LLM-Based Triaging of Vulnerabilities in Android Native Libraries

Android applications frequently embed native C/C++ libraries accessed via the Java Native Interface (JNI), introducing memory-safety risks that may compromise the entire application despite the sandbox. Large-scale fuzzing systems such as POIROT generate thousands of crashes for these libraries, but their triage remains manual, slow, and difficult to scale. To improve the scalability of crash triage for Android native libraries, this thesis quantifies whether an Large Language Model (LLM) equipped with Model Context Protocol (MCP) for retrieving code context, can reliably classify fuzzing-generated crashes and distinguish benign faults from real vulnerabilities. A structured, automated triage workflow is developed by combining LLM with reverse-engineering tools exposed through the MCP. Crash artefacts generated by POIROT, a state-of-the-art system that automatically synthesises fuzzing harnesses for Android native libraries and produces crash outputs such as stack traces, are enriched with contextual evidence retrieved from Jadx (Java/DEX decompilation) and Ghidra (native decompilation).
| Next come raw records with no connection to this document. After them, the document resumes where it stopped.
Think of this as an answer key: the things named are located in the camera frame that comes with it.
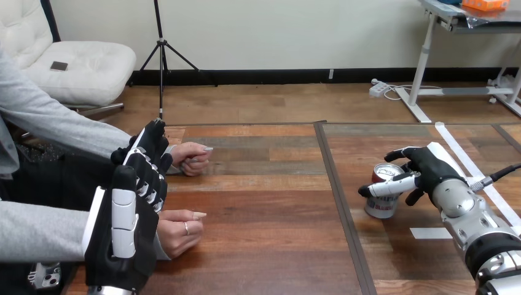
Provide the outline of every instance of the white desk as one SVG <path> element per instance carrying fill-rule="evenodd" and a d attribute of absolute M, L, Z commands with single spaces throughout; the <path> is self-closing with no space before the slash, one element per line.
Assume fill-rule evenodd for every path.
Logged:
<path fill-rule="evenodd" d="M 405 105 L 421 123 L 430 123 L 431 120 L 417 105 L 418 96 L 421 95 L 490 95 L 497 98 L 505 106 L 521 117 L 521 107 L 515 102 L 521 90 L 521 68 L 517 72 L 513 88 L 479 87 L 479 88 L 443 88 L 443 89 L 420 89 L 421 80 L 429 59 L 431 43 L 435 25 L 454 34 L 521 34 L 521 23 L 519 25 L 486 26 L 469 29 L 466 17 L 459 7 L 443 4 L 437 0 L 419 0 L 425 8 L 425 14 L 429 16 L 429 27 L 425 43 L 421 49 L 420 61 L 416 69 L 413 86 L 410 94 L 403 88 L 397 88 L 396 92 Z"/>

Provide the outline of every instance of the gray cardigan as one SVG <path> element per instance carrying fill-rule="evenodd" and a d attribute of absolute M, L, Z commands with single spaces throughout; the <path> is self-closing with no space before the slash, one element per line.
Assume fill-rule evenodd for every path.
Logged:
<path fill-rule="evenodd" d="M 128 145 L 118 128 L 89 120 L 49 97 L 0 50 L 0 176 L 19 168 L 4 120 L 69 150 L 110 158 Z M 88 212 L 0 202 L 0 262 L 83 261 Z M 159 256 L 167 258 L 156 238 Z"/>

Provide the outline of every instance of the black tripod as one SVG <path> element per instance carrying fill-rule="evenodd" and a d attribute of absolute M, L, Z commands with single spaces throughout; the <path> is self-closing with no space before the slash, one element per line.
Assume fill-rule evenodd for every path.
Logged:
<path fill-rule="evenodd" d="M 148 56 L 147 60 L 139 70 L 139 73 L 142 73 L 145 69 L 145 66 L 148 64 L 152 56 L 154 55 L 155 51 L 159 48 L 159 117 L 163 118 L 163 72 L 166 71 L 166 74 L 168 75 L 168 65 L 166 64 L 166 56 L 165 56 L 165 46 L 168 47 L 170 50 L 172 50 L 175 54 L 177 54 L 182 60 L 184 60 L 187 64 L 189 64 L 194 70 L 196 70 L 198 73 L 200 73 L 210 84 L 215 85 L 217 87 L 217 82 L 215 80 L 208 78 L 208 76 L 203 73 L 200 69 L 198 69 L 196 66 L 194 66 L 193 63 L 191 63 L 189 60 L 184 58 L 177 50 L 174 49 L 174 47 L 170 46 L 170 44 L 163 39 L 163 30 L 161 29 L 161 19 L 159 17 L 159 6 L 157 5 L 157 0 L 154 0 L 154 8 L 155 8 L 155 20 L 157 21 L 157 31 L 159 32 L 159 40 L 157 41 L 157 44 L 155 45 L 154 49 L 152 50 L 152 53 Z"/>

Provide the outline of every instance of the person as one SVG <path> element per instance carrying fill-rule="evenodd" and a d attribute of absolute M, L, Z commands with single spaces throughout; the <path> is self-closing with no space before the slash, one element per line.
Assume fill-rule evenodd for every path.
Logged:
<path fill-rule="evenodd" d="M 81 240 L 94 191 L 110 183 L 111 153 L 128 146 L 131 136 L 49 97 L 1 49 L 0 118 L 0 262 L 83 261 Z M 70 153 L 31 162 L 17 150 L 4 121 Z M 167 150 L 174 167 L 197 176 L 209 163 L 205 148 L 182 143 Z M 206 214 L 159 215 L 158 259 L 175 258 L 200 241 Z"/>

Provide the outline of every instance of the black glove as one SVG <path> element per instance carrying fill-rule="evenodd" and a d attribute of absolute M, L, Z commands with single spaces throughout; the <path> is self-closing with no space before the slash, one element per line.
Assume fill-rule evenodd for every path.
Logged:
<path fill-rule="evenodd" d="M 166 198 L 165 172 L 172 163 L 170 154 L 163 155 L 168 147 L 164 133 L 165 123 L 154 120 L 138 136 L 131 138 L 128 147 L 112 153 L 111 160 L 119 166 L 114 172 L 112 186 L 103 195 L 85 252 L 88 286 L 111 286 L 139 292 L 154 271 L 154 238 L 159 221 L 156 212 L 161 209 Z M 114 192 L 113 189 L 124 190 L 126 193 L 130 191 L 130 195 L 136 196 L 135 213 L 138 214 L 138 219 L 133 233 L 135 251 L 131 257 L 121 255 L 130 258 L 114 256 L 112 199 L 113 194 L 119 191 Z M 128 221 L 127 218 L 118 218 L 120 220 Z M 120 253 L 126 255 L 132 254 L 132 251 Z"/>
<path fill-rule="evenodd" d="M 139 135 L 130 138 L 128 144 L 127 147 L 120 147 L 112 153 L 111 160 L 114 164 L 123 164 L 127 154 L 135 145 L 150 159 L 150 163 L 154 164 L 158 171 L 163 172 L 163 176 L 165 176 L 165 172 L 173 160 L 171 155 L 163 155 L 168 147 L 168 139 L 165 137 L 165 122 L 163 120 L 156 119 L 150 121 Z"/>
<path fill-rule="evenodd" d="M 134 232 L 135 254 L 116 258 L 112 251 L 112 189 L 136 191 L 136 173 L 132 167 L 118 166 L 112 187 L 105 191 L 98 217 L 85 252 L 87 286 L 111 286 L 139 292 L 155 269 L 154 238 L 159 216 L 144 198 L 136 198 L 139 219 Z"/>
<path fill-rule="evenodd" d="M 406 173 L 411 171 L 421 173 L 417 182 L 418 189 L 411 192 L 405 200 L 409 206 L 416 204 L 424 193 L 429 195 L 432 202 L 434 188 L 446 179 L 456 178 L 466 183 L 454 168 L 438 159 L 428 147 L 405 147 L 390 152 L 384 159 L 386 162 L 391 162 L 404 157 L 410 159 L 410 162 L 401 167 Z"/>
The LLM analyses each crash following a system-prompt that enforces structured reasoning and a strict JSON schema, leveraging a filtered Java-to-native call graph and a map of crash-relevant native methods to produce a grounded vulnerability assessment including severity, CWE mapping, evidence items, and exploitability indicators. Across 137 crashes from 80 real-world applications, the system achieves an overall accuracy of 66%, with a low false-negative rates (3–5%). When Java-side context is available through a filtered Java Call Graph (JCG), accuracy increases to 77% and precision more than doubles, confirming the importance of cross-layer information in reducing over-approximation. A detailed case study on TP-LINK’s tpCamera reproduces and correctly characterises the real vulnerability later assigned CVE-2023-30273, demonstrating that the system can recover expert-level reasoning patterns using structured evidence. The findings show that LLM-based crash triage, when grounded through MCP-mediated retrieval of Java and native context, provides a practical and scalable first-line vulnerability assessment mechanism for Android native libraries. While not a substitute for manual auditing, the workflow improves consistency, reduces analyst effort, and offers structured, evidence-driven starting points for further security investigation.